Health insurance, also known as private medical insurance, covers the cost of private medical treatment for ‘acute’ medical conditions - diseases, illnesses or injuries likely to respond quickly to treatment.
People typically buy health insurance for three reasons; choice, speed and quality of facilities. Policyholders avoid NHS waiting lists. They receive faster consultations and private, usually more comfortable treatment but before you decide whether or not to buy it, ask yourself, do you need it?
Health insurance can cover the cost of private day patient surgery, tests and hospital accommodation but it may excludes trips to a GP, accident & emergency or an organ transplant. See inclusions and exclusions for more.
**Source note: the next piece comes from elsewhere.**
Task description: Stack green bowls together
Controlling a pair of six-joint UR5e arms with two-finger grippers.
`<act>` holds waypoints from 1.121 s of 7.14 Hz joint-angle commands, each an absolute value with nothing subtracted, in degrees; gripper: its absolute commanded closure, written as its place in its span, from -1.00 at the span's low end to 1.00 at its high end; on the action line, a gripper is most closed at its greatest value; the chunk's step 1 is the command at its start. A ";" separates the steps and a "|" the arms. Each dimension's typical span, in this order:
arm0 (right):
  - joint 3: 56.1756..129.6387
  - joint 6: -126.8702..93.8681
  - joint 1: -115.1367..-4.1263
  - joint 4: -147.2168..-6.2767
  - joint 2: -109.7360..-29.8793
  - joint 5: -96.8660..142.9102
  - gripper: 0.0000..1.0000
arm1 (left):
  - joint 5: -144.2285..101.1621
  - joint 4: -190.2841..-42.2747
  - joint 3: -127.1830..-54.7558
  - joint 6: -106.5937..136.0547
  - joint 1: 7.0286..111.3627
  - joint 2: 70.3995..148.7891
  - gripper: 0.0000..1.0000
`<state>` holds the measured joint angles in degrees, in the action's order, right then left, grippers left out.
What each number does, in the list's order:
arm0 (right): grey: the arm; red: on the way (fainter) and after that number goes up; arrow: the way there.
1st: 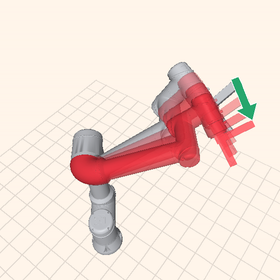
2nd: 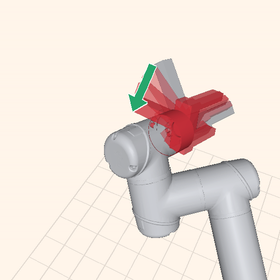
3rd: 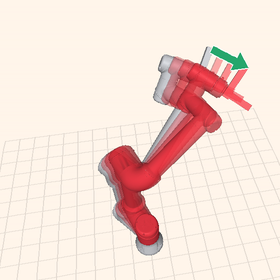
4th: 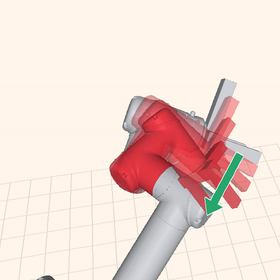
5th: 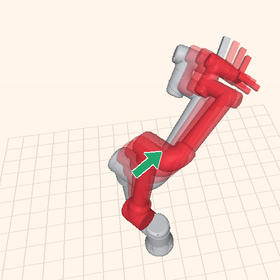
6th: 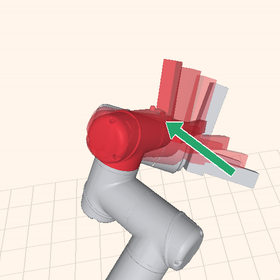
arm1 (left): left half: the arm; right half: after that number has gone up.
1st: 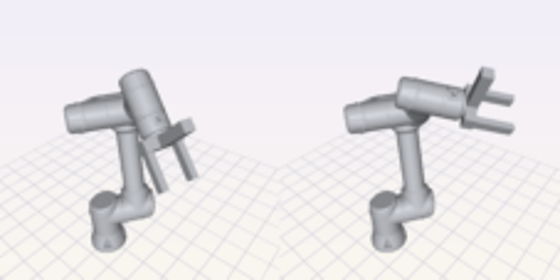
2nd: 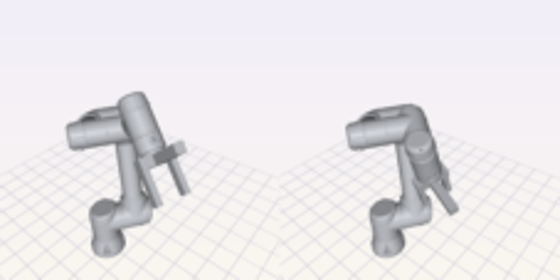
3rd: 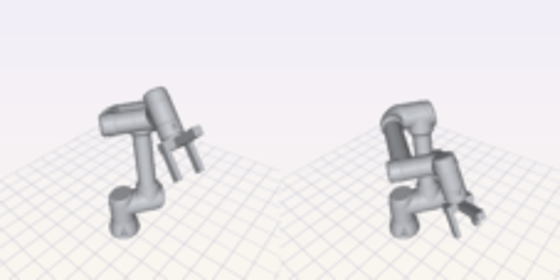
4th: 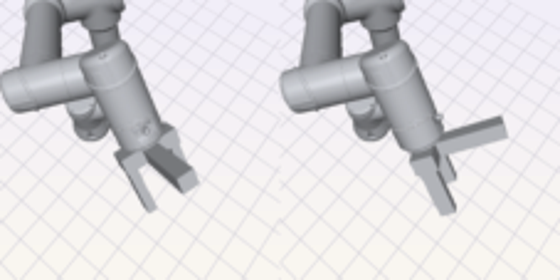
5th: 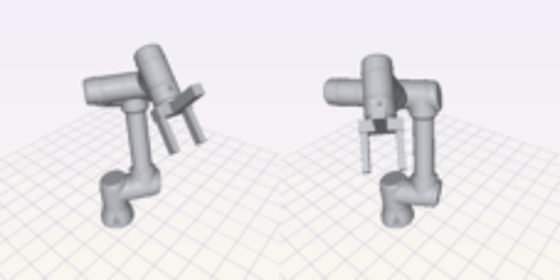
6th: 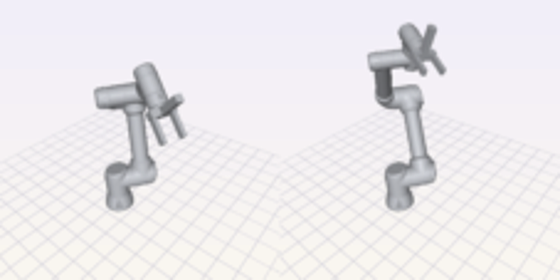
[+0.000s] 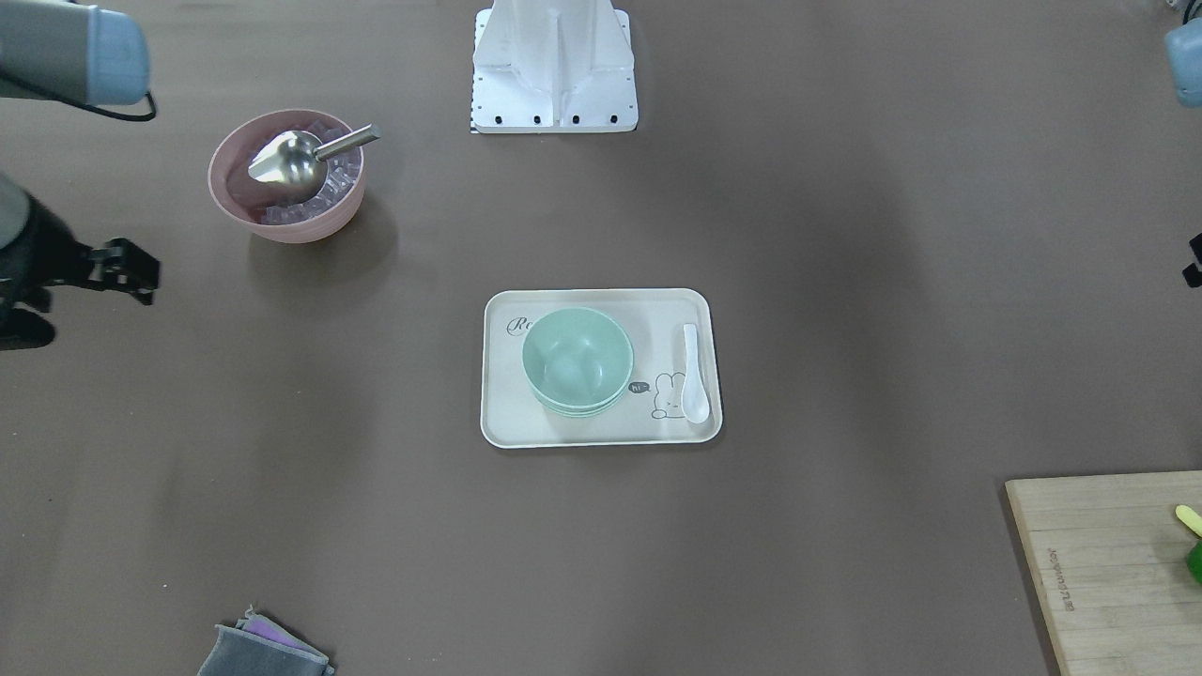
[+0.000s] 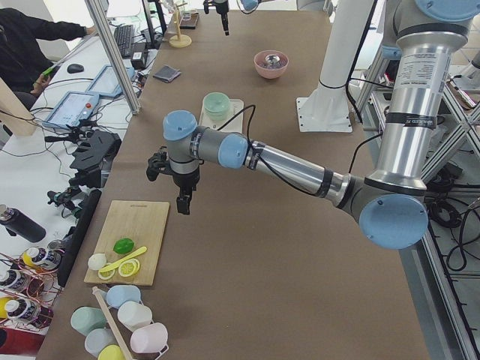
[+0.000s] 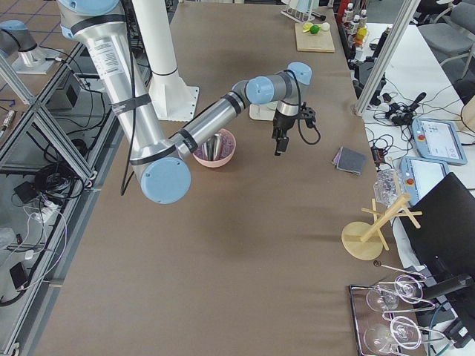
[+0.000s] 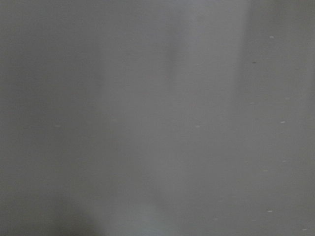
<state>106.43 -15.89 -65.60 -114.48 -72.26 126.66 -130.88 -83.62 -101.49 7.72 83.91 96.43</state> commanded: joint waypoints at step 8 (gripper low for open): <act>92.72 8.44 -89.47 -98.43 -89.12 131.48 -1.00 | -134.30 -86.13 -97.38 2.20 90.70 90.35 -0.96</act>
<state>92.23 8.45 -88.61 -98.03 -89.13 131.49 -134.53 -86.22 -97.41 2.02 90.75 90.09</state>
Health insurance: Need-to-knows
You may not need health insurance
There are a number of alternatives to health insurance. They include self-insurance, cash plans, workplace schemes and the NHS.
There are also a number of policy restrictions, such as cosmetic treatment or injury related to dangerous hobbies, so make sure you NEED it before you buy.
Can I self insure instead?
Instead of paying, say, £300 a year to an insurer, pay £25 a month into a high interest savings account. Should you need any minor treatment or consultations, simply dip into your own insurance fund. Stay fit and healthy and you get to keep your “premiums” with the interest on top.
If you do decide to pay as you go by self-insuring, for additional peace of mind you can hedge against any serious problems by buying an insurance policy with a high excess (the amount of each claim you agree to pay). Naturally, the higher the excess, the lower the cost.
For example, rather than buying an expensive cover-all policy with an excess of £50, you could agree to pay the first £1,000 of any treatment. This would significantly reduce your premiums and if you have serious problems, then you have some cover to fall back on, limiting your exposure to major problems.
Can I use a healthcare cash plan rather than buying health insurance?
Healthcare cash plans are very different to health insurance. They include dental and optical care as well as alternative treatments. Here, you pay a few pounds a month, then if you need to pay for NHS or private treatment, you can claim some of the cash back, up to an annual maximum limit.
For full details, read the Healthcare Cash Plans guide. Think of it as a good added extra to NHS care, rather than an alternative to health insurance
I'm already covered under a workplace scheme. Do I need to buy cover?
If you have a workplace scheme, and it is right for your needs, you are unlikely to need to buy cover. Some employers may pay for your health insurance for you or your whole family, although this is classed as a 'benefit in kind' so you'll pay tax on the cost. But it can still be cheaper, even if you pay yourself, because firms' bulk-buying power means they can negotiate big discounts.
So find out the cost and compare it to the cheapest plans. If your employer doesn't have a scheme, see if your partner's company will allow you to join it.
Can I just use the NHS?
Health insurance works alongside the NHS, so you won't lose your entitlement to NHS treatment just because you have health insurance. If you really don't need to avoid waiting lists, or won't benefit from faster consultations, consider sticking with simple NHS treatment.
What restrictions will I face if I buy health insurance?
There are a number of restrictions to health insurance cover. If these make the product less attractive, consider going without.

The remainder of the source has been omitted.